Earlier this week Amnesty International and the Sri Lankan government had urged Saudi Arabia's King Abdullah who ratified her death sentence to show clemency in her case, given her young age at the time of the alleged crime as well as concerns she had received an unfair trial.
"Despite a chorus of pleas for Saudi Arabian authorities to step in and reconsider Rizana Nafeek's death sentence, they went ahead and executed her anyway, proving once more how woefully out of step they are with their international obligations regarding the use of the death penalty," said Philip Luther, Director of Amnesty International's Middle East and North Africa Programme.
As a state party to the Convention on the Rights of the Child (CRC), Saudi Arabia is prohibited from imposing the death penalty on persons who were under 18 years old at the time of the alleged offence for which they were convicted. If there is a doubt as to the correct age, courts have to treat an accused as a juvenile offender unless the prosecution can prove he or she was an adult.
Before Nafeek's execution, Sri Lankan President Mahinda Rajapaksa had appealed to the Saudi Arabian King to exercise clemency, and Sri Lanka's Parliament reportedly held a minute of silence on Wednesday after receiving news that her death sentence had been carried out.
A statement on the Sri Lanka's Ministry of External Affairs website said that President Rajapaksa and the Government of Sri Lanka "deplore" her beheading.
Unfair trial concerns
The passport Nafeek used to enter Saudi Arabia in May 2005 states her year of birth as 1982, giving the appearance she was 23 years old when she entered the country to take up her job as a domestic worker. But her birth certificate states she was born six years later, making her 17 years old at the time of the infant's death.

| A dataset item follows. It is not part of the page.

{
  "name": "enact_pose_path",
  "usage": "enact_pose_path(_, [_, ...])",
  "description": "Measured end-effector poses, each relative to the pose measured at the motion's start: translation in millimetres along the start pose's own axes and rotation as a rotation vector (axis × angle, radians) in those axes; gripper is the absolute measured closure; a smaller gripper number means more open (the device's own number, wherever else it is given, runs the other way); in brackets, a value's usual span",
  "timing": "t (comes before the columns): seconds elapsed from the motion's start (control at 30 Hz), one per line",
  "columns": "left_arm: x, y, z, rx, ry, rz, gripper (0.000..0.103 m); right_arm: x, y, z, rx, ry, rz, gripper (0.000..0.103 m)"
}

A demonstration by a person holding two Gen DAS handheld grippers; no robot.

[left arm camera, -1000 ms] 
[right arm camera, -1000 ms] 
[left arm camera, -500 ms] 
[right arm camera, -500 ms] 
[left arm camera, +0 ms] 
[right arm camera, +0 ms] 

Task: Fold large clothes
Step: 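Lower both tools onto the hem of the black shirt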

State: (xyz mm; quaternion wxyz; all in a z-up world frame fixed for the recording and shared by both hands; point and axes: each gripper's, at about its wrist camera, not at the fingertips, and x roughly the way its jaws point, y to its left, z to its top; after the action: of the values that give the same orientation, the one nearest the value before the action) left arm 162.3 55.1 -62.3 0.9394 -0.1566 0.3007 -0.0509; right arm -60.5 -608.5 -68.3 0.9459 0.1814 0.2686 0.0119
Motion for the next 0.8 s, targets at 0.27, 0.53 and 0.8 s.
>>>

According to information gathered by Amnesty International, she was not allowed to present her birth certificate or other evidence of her age to the first instance court during her trial in 2007. While she may have been able to do so in later legal proceedings, it appears not to have swayed the decision of the judges, who in Saudi Arabia have discretion to decide the age of majority for children.
It also appears that the man who translated her statement to the court may not have been able adequately to translate between Tamil and Arabic. He has since left Saudi Arabia.
Nafeek had no access to lawyers either during her pre-trial interrogation or at her trial in 2007. Although she initially "confessed" to the baby's murder during her interrogation, she later retracted and denied it was true, saying she had been forced to make the "confession" under duress following a physical assault. She had argued that the baby died in a choking accident while drinking from a bottle.
Widespread use of the death penalty
Saudi Arabia applies the death penalty to a wide range of offences, and many of those executed in recent years have been foreign nationals mostly migrant workers from poor and developing countries.
Court proceedings in Saudi Arabian capital cases typically fall far short of international fair trial standards. Defendants are rarely allowed formal representation by a lawyer and in many cases are kept in the dark about the progress of legal proceedings against them.
In 2012 Amnesty International recorded the execution of at least 79 people, of whom 27 were foreign nationals. At least two death sentences have already been carried out this year, both foreign nationals.
Amnesty International opposes the death penalty in all circumstances.